The global market for advanced driver-assistance systems is growing, and more and more vehicles are coming with them. Drivers in Texas should know that according to LexisNexis Risk Solutions, ADAS can lower the frequency of bodily injury claims by 27% and property damage claims by 19%.
How ADAS features work is simple. For example, forward collision warning will alert a driver to an impending collision, and if the driver does not react in time, the automatic emergency braking system will kick in. There are also rear collision warning systems, cross-traffic alerts and pedestrian detection systems to keep everyone safe when vehicles are, for example, backing out of parking spaces.
ADAS can also come with adaptive cruise control, which automatically keeps a safe distance from other vehicles, and with traffic-sign recognition, which lets drivers know about pedestrian crossings, railroad crossings, construction zones, reduced speed limits and so on. It’s obvious how these features can all contribute to safer driving and fewer accidents. Yet there are a few drawbacks.
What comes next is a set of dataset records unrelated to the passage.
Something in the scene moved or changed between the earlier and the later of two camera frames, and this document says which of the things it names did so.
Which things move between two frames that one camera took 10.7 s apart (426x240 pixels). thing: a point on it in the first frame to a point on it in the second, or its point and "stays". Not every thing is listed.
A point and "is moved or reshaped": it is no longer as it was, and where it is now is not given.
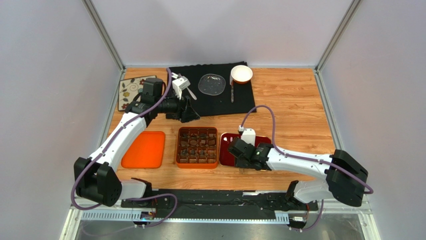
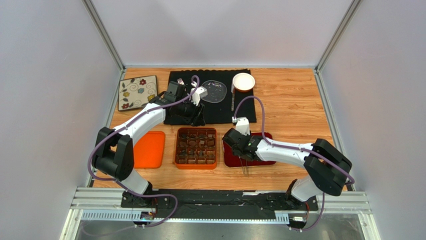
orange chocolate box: x=197 y=147 stays
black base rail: x=218 y=205 stays
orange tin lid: x=146 y=151 stays
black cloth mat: x=212 y=90 is moved or reshaped
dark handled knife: x=232 y=93 to x=232 y=102
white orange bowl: x=241 y=74 to x=243 y=82
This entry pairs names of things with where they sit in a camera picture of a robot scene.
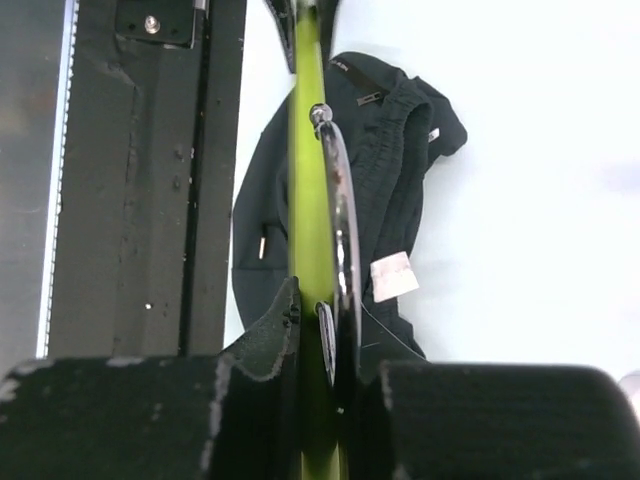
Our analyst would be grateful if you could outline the dark navy sport shorts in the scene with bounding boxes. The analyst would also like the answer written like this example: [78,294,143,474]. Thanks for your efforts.
[231,52,468,379]

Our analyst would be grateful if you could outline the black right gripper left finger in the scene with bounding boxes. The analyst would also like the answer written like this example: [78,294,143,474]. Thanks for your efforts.
[1,278,301,479]

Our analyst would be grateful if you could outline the green plastic hanger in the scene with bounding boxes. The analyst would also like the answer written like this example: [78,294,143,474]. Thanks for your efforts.
[289,1,361,479]

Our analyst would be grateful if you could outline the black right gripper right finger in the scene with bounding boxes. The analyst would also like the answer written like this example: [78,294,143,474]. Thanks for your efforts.
[352,361,639,479]

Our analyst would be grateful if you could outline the white cable duct rail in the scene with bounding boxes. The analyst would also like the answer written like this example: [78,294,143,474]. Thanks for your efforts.
[35,0,80,359]

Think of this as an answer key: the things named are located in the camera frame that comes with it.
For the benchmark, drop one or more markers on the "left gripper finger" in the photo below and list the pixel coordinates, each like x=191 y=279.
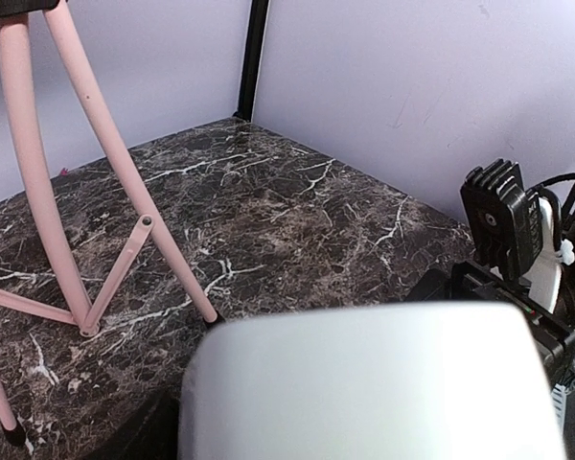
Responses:
x=151 y=432

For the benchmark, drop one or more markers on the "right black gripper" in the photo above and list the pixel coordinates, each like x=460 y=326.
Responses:
x=508 y=311

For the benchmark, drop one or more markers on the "white metronome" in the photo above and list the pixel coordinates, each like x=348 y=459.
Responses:
x=402 y=381

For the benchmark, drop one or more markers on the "pink music stand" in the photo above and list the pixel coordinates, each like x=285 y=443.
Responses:
x=69 y=391

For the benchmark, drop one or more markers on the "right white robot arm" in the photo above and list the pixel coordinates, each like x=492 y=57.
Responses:
x=524 y=255

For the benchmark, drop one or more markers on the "right black frame post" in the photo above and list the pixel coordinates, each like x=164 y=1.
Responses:
x=252 y=59

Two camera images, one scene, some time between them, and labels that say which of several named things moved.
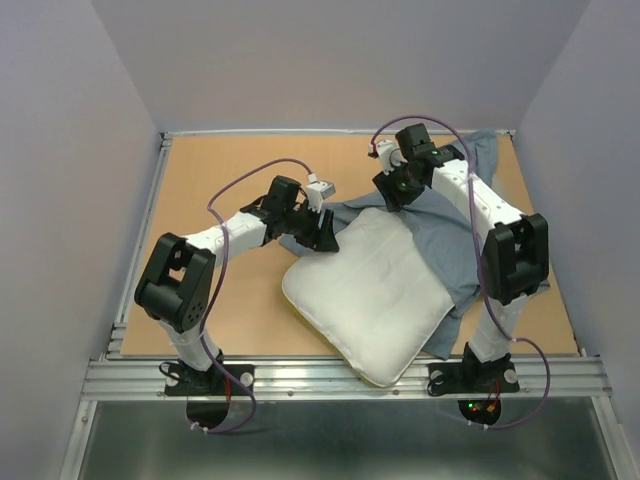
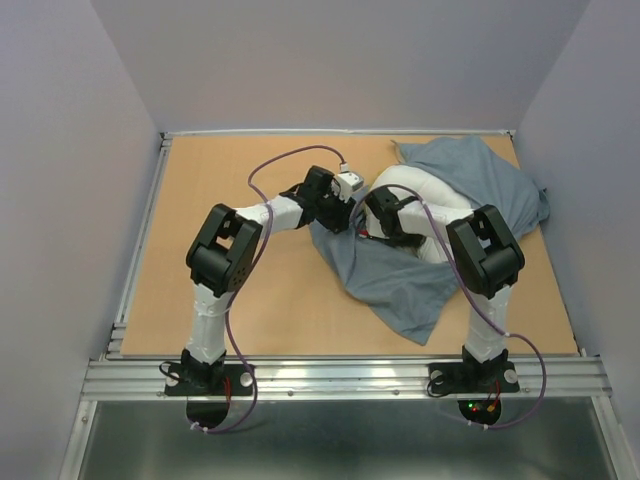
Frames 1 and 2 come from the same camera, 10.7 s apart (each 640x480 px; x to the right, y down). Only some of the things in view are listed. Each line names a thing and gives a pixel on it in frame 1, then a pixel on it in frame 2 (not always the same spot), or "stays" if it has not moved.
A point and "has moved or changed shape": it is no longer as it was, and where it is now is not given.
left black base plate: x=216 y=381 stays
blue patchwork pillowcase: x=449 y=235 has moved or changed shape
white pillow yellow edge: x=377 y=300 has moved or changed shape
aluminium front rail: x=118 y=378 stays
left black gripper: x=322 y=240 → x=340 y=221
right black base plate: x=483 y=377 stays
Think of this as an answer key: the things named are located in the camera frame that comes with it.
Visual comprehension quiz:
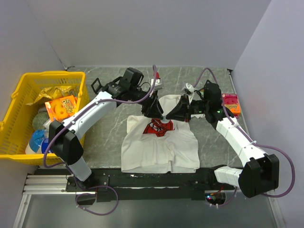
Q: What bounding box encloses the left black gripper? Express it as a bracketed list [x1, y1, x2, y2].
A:
[130, 86, 163, 120]

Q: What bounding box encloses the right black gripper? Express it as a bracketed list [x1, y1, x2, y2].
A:
[166, 94, 209, 123]

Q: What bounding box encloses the white Coca-Cola t-shirt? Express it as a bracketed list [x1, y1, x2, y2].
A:
[121, 94, 205, 173]

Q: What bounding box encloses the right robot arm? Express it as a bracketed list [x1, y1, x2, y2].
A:
[166, 80, 279, 198]

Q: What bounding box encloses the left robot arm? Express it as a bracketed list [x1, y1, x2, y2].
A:
[47, 66, 163, 191]

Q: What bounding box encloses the pink orange sponge box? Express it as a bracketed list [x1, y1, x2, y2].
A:
[222, 93, 241, 118]

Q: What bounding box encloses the black folding mirror left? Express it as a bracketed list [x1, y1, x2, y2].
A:
[91, 78, 104, 95]

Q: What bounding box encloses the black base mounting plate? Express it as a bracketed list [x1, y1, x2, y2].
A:
[65, 165, 247, 202]

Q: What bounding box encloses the orange Scrub Daddy box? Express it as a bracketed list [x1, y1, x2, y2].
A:
[45, 95, 77, 122]

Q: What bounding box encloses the gold snack bag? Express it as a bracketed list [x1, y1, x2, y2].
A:
[27, 85, 77, 105]

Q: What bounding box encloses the blue white canister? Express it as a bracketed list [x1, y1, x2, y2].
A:
[41, 138, 49, 154]

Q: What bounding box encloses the green scrub sponge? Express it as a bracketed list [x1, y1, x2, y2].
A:
[32, 111, 49, 131]

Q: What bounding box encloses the blue lid white container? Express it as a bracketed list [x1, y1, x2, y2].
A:
[25, 130, 47, 154]

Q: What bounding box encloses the yellow plastic basket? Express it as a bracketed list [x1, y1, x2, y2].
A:
[0, 71, 89, 166]

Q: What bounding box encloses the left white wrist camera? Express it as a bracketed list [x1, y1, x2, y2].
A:
[151, 79, 164, 91]

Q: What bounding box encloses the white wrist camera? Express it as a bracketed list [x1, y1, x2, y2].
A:
[151, 79, 164, 91]
[182, 83, 195, 95]

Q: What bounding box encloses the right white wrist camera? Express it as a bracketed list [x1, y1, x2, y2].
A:
[182, 83, 195, 95]

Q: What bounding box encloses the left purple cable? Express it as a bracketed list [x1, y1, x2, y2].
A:
[42, 64, 159, 216]

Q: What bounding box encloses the aluminium rail frame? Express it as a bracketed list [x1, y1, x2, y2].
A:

For one thing, not every driver with an ADAS-equipped turns the features on. Second, the technology, which can consist of numerous sensors and cameras, is costly, and insurance companies are far from ready to give discounts to those who install it. The tech can experience glitches as well.
Some car accidents even occur because of ADAS, not in spite of them. Studies have shown how drivers, relying too much on the tech, let themselves be distracted behind the wheel. Victims of a distracted driver can file a claim against that driver’s insurance provider, though, and if they are successful, they could be reimbursed for their medical bills and other losses. A lawyer may help by hiring investigators to gather evidence and by negotiating for a settlement out of court.